In 1677 John Grubb, the patriarch of the American Grubbs, left his home in Cornwall, England, aboard the ship Kent, bound for the new world. John Grubb would eventually settle in Chester County, serve as member of the Colonial Assembly under William Penn, and become a significant landowner.

Grubb’s son, Peter, is credited with pioneering the manufacturing of iron at Lebanon County’s famous Cornwall Furnace in 1742. It is said that the name, Cornwall, was given in memory of the family’s ancestral homeland in England. Peter’s son, Peter, Jr., went on to build the Mount Hope Furnace and serve as Colonel of the 8th Battalion, “The Flying Camp” (organized in Lancaster in 1776), during the Revolutionary War. Among other items, the Mount Hope Furnace made the cannons for Washington’s Revolutionary War Army.

Peter, Jr. and his son, Henry Bates Grubb, were the first members of the Grubb family to sell portions of their furnaces and land holdings to the Coleman family of Lebanon County. Henry built the Mount Hope Mansion in 1800, now home of the Mount Hope Estate and Winery. Henry Grubb also built the Hope Church in Mount Hope, with the first service being the baptism of his son, Clement, on January 3, 1818. When Henry Bates Grubb died in 1822, he left the Mount Hope Furnace and land to two of his sons, Edward and Clement.

Clement Brooke Grubb, one of six children, was born on January 9, 1815. He married Mary Ann Brooke, daughter of Charles Brooke, ironmaster, on February 27, 1841 and they had five children; Harriet, Charles, Mary, Ella, and Daisy. In 1845, Clement and Mary Ann sold their half of the Mount Hope Furnace and land to Alfred Bates Grubb, Clement’s brother, for $25,000 and moved to Lancaster to oversee their remaining properties.

Clement Grubb was the president of Lancaster’s First National Bank from 1880-87 and, at the time of his death in 1889, was said to have been the “wealthiest citizen” in Lancaster and one of the largest iron manufacturers in the state. Among his holdings were the Mount Hope Furnace, the Codorus Furnace in western Lancaster County, the Henry Clay and St. Charles Furnaces near Columbia, and the Cornwall Ore Mine. The family’s residences included the Mount Hope Mansion, the Grubb Mansion, and a townhouse on Walnut Street in Philadelphia.

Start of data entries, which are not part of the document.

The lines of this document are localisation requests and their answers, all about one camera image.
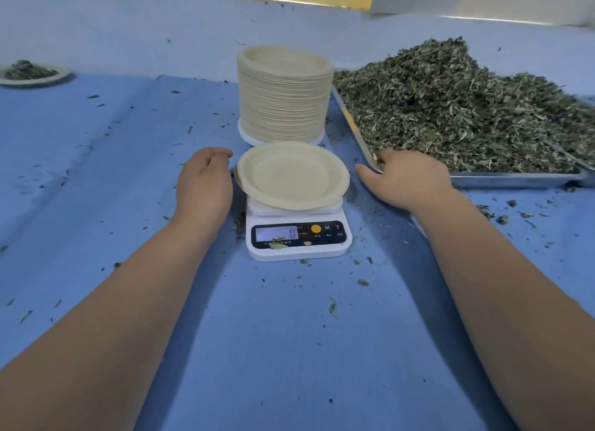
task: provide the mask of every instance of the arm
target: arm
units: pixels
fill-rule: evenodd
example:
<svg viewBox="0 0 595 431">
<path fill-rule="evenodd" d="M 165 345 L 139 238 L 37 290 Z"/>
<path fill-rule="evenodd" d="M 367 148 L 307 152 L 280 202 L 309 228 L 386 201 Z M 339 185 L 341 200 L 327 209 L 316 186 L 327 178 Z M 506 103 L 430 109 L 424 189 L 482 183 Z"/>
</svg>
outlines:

The last resident of the home in Musser Park was his daughter, Daisy, one of Lancaster’s leading society ladies. While she was always described as dynamic and quite amiable, Miss Grubb’s own life was touched by tragedy at a young age. As a young woman in the Victorian era, Daisy had been engaged to a young man. Tragically, just before the wedding, her fiance was killed in a hunting accident. Miss Grubb never married and instead devoted her time to children’s causes and community projects.

Romantic legend holds that Daisy, an avid art student, painted cherubs on the ceiling near the ballroom at the mansion at Mount Hope. The scene of many happy times for the couple, it is said that she painted one of the cherub’s faces in the likeness of her fiance. The ceiling and the cherubs are still visible today.

Throughout her life, Daisy maintained a high profile social calendar and spent her time expanding the mansion at Mount Hope. She was a long-term committee member of the Lancaster County Historical Society, Daughters of the American Revolution, and Society of Colonial Dames. She continued her work while living in the mansion on Lime Street until her death on September 11, 1936.